VOCAB_SIZE = vectorize_layer.vocabulary_size()

gc.collect()

#### Training Data

In [None]:
enc_input_data = vectorize_layer(x_train)
dec_input_data = vectorize_layer(y_train)
dec_output_data = dec_input_data[:, 1:]
dec_output_data = tf.concat([dec_output_data, tf.zeros((dec_output_data.shape[0], 1), dtype=tf.int64)], 1)
gc.collect()

#### Validation Data

In [None]:
val_enc_input_data = vectorize_layer(x_dev)
val_dec_input_data = vectorize_layer(y_dev)
val_dec_output_data = val_dec_input_data[:, 1:]
val_dec_output_data = tf.concat([val_dec_output_data, tf.zeros((val_dec_output_data.shape[0], 1), dtype=tf.int64)], 1)

#### Testing Data

In [None]:
test_enc_input_data = vectorize_layer(x_test)
test_dec_input_data = vectorize_layer(y_test)
test_dec_output_data = test_dec_input_data[:, 1:]
test_dec_output_data = tf.concat([test_dec_output_data, tf.zeros((test_dec_output_data.shape[0], 1), dtype=tf.int64)], 1)

### Save Processed Data

In [None]:
def save_as_batches(foldername, np_array, batch_size):
  num_batches = np_array.shape[0] // batch_size
  dir = SAVE_DIR + foldername + '/'
  for i in range(num_batches):
    np.save(dir + str(i) + '.npy', np_array[i*batch_size:(i+1)*batch_size, :])
  if(num_batches*batch_size < np_array.shape[0]):
    np.save(dir + str(num_batches) + '.npy', np_array[num_batches*batch_size:, :])

In [None]:
def save(foldername, np_array):
  path = SAVE_DIR + foldername + '/0.npy'
  np.save(path, np_array)

In [None]:
save_as_batches('dec_output_data_h', dec_output_data, BATCH_SIZE)
save_as_batches('dec_input_data_h', dec_input_data, BATCH_SIZE)
save_as_batches('enc_input_data_h', enc_input_data, BATCH_SIZE)

In [None]:
save('val_dec_output_data_h', val_dec_output_data)
save('val_dec_input_data_h', val_dec_input_data)
save('val_enc_input_data_h', val_enc_input_data)

In [None]:
save('test_enc_input_data', test_enc_input_data)
save('test_dec_input_data', test_dec_input_data)
save('test_dec_output_data', test_dec_output_data)

### Load Processed Data


In [None]:
class DataGenerator(tf.keras.utils.Sequence):
    def __init__(self, input_folder1, input_folder2, output_folder, batch_size=64):
        self.input_folder1 = input_folder1
        self.input_folder2 = input_folder2
        self.output_folder = output_folder
        self.batch_size = batch_size

    def __len__(self):
        # assuming there is nothing in the folders other than the preprocessed data, and all folders have the same number of files
        return len(os.listdir(SAVE_DIR + self.output_folder))
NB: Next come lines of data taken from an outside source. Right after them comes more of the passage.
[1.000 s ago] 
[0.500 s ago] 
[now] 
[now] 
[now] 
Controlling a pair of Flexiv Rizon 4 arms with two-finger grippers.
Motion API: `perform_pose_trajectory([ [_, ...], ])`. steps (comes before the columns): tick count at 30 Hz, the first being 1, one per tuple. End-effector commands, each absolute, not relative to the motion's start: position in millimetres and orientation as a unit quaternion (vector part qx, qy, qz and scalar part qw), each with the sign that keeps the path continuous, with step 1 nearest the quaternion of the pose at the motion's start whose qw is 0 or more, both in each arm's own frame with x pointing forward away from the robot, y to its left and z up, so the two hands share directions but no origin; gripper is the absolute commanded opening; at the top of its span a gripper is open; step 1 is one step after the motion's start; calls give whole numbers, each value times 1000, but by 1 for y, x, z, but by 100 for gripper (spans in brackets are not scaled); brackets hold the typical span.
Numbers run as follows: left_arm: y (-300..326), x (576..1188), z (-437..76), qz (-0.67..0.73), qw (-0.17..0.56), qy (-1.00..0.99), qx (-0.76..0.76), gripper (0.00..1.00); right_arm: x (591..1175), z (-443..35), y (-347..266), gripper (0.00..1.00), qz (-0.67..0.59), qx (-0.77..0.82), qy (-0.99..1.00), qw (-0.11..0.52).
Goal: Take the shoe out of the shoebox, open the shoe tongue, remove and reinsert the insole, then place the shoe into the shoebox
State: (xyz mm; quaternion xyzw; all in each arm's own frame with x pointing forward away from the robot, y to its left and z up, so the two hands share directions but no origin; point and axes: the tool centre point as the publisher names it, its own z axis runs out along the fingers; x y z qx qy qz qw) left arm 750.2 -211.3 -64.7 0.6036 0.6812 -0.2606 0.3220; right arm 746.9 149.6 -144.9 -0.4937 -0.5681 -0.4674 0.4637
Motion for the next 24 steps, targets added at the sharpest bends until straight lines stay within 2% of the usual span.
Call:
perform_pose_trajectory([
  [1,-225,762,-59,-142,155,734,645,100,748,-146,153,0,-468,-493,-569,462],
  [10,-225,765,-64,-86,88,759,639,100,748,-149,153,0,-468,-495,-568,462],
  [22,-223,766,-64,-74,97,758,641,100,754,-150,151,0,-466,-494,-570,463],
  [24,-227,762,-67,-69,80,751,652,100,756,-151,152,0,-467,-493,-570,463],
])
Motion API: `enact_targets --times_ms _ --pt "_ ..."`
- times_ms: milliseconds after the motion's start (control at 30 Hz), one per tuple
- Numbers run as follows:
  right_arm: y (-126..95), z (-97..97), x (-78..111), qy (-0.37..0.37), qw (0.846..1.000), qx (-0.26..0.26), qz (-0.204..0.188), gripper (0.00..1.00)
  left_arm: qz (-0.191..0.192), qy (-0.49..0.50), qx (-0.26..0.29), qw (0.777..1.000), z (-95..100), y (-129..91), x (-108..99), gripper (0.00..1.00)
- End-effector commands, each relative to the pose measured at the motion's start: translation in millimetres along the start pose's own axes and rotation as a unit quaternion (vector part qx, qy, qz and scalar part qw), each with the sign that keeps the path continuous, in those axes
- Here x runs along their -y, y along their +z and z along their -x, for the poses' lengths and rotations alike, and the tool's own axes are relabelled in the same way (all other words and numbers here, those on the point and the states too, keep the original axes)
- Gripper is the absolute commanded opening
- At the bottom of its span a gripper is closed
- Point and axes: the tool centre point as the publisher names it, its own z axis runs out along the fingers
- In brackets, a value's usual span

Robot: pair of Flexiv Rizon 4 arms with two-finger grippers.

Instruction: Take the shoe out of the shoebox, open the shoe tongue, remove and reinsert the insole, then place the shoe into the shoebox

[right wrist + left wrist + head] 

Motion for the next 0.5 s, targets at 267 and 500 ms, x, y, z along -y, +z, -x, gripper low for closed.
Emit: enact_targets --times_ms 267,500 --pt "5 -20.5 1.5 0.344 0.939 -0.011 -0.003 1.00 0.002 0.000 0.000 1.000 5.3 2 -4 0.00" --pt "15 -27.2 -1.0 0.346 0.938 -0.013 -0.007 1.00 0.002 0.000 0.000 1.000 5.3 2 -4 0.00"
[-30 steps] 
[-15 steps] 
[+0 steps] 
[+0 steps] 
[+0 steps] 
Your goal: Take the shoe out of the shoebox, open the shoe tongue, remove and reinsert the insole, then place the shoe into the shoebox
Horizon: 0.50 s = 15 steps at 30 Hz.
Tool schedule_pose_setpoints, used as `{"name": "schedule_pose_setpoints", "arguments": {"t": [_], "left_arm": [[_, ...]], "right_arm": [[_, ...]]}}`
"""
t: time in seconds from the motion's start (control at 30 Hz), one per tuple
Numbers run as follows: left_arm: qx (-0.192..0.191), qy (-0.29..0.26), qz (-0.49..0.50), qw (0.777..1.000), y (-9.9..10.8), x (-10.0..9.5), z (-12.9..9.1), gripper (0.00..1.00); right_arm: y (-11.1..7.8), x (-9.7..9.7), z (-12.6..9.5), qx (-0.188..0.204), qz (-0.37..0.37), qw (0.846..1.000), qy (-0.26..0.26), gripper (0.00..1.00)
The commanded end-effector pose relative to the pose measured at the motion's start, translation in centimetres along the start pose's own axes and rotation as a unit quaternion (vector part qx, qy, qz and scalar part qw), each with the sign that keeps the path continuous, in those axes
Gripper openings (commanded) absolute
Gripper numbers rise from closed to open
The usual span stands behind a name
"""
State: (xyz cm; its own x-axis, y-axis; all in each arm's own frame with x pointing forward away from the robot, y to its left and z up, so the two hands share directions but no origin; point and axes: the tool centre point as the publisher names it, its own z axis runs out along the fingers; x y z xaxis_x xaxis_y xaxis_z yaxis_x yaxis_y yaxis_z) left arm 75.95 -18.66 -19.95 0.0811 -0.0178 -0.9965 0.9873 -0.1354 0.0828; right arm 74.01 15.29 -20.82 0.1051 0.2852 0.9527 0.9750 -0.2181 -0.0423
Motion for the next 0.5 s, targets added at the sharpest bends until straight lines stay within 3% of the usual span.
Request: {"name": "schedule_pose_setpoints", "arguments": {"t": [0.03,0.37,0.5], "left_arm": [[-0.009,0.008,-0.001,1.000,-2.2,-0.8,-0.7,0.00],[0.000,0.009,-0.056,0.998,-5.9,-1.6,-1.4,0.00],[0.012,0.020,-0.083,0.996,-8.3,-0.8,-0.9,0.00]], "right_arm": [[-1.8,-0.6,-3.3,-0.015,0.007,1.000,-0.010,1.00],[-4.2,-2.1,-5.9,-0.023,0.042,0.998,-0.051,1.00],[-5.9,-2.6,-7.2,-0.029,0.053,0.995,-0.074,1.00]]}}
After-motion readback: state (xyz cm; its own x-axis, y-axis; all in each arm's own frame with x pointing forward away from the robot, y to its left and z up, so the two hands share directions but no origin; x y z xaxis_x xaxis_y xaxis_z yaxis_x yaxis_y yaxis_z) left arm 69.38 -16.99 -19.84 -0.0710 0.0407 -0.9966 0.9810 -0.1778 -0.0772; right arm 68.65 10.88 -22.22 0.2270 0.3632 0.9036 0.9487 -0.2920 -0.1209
    def __getitem__(self, index):
        enc_input = np.load(SAVE_DIR + self.input_folder1 + '/' + str(index) + '.npy')
        dec_input = np.load(SAVE_DIR + self.input_folder2 + '/' + str(index) + '.npy')
        dec_output = np.load(SAVE_DIR + self.output_folder + '/' + str(index) + '.npy')
        return [enc_input, dec_input], dec_output

In [None]:
def load(foldername):
  path = SAVE_DIR + foldername + '/0.npy'
  return np.load(path)

In [None]:
val_dec_output_data = load('val_dec_output_data')
val_dec_input_data = load('val_dec_input_data')
val_enc_input_data = load('val_enc_input_data')

In [None]:
test_dec_output_data = load('test_dec_output_data')
test_dec_input_data = load('test_dec_input_data')
test_enc_input_data = load('test_enc_input_data')

# **Training Model**

### Imports

In [None]:
import tensorflow as tf
from tensorflow.keras import Sequential
from tensorflow.keras.layers import Input, Dense, Embedding, Dropout
from tensorflow.keras.layers import GRU, LSTM, Bidirectional, Concatenate
from tensorflow.keras import Model
from tensorflow.keras.models import load_model
from tensorflow.keras.optimizers import RMSprop, Adam
from tensorflow.keras.losses import CategoricalCrossentropy, SparseCategoricalCrossentropy
from tensorflow.keras.callbacks import ModelCheckpoint
from tensorflow.keras.optimizers.schedules import ExponentialDecay

from nltk.translate.bleu_score import sentence_bleu

### Custom Evaluation Functions

In [None]:
def bleu_score(y_true, y_pred):
  return sentence_bleu([y_true.numpy().tolist()], y_pred.numpy().tolist(), smoothing_function=SmoothingFunction().method1)

### Constants

In [None]:
EMBEDDING_SIZE = 50
UNITS = 100

## Embedding Layer

### Downloading Glove Embedding

In [None]:
!wget http://nlp.stanford.edu/data/glove.42B.300d.zip
!apt install unzip
!unzip "glove.42B.300d.zip"

--2022-09-10 12:25:11--  http://nlp.stanford.edu/data/glove.42B.300d.zip
Resolving nlp.stanford.edu (nlp.stanford.edu)... 171.64.67.140
Connecting to nlp.stanford.edu (nlp.stanford.edu)|171.64.67.140|:80... connected.
HTTP request sent, awaiting response... 302 Found
Location: https://nlp.stanford.edu/data/glove.42B.300d.zip [following]
--2022-09-10 12:25:11--  https://nlp.stanford.edu/data/glove.42B.300d.zip
Connecting to nlp.stanford.edu (nlp.stanford.edu)|171.64.67.140|:443... connected.
HTTP request sent, awaiting response... 301 Moved Permanently
Location: https://downloads.cs.stanford.edu/nlp/data/glove.42B.300d.zip [following]
--2022-09-10 12:25:11--  https://downloads.cs.stanford.edu/nlp/data/glove.42B.300d.zip
Resolving downloads.cs.stanford.edu (downloads.cs.stanford.edu)... 171.64.64.22
Connecting to downloads.cs.stanford.edu (downloads.cs.stanford.edu)|171.64.64.22|:443... connected.
HTTP request sent, awaiting response... 200 OK
Length: 1877800501 (1.7G) [application/zip]


In [None]:
import os
os.listdir()

['.config', 'glove.42B.300d.txt', 'drive', 'glove.42B.300d.zip', 'sample_data']

### Convert Glove Embedding to Word2Vec Embedding

In [None]:
from gensim.scripts.glove2word2vec import glove2word2vec
glove2word2vec(glove_input_file="glove.42B.300d.txt", word2vec_output_file="gensim_glove_vectors.txt")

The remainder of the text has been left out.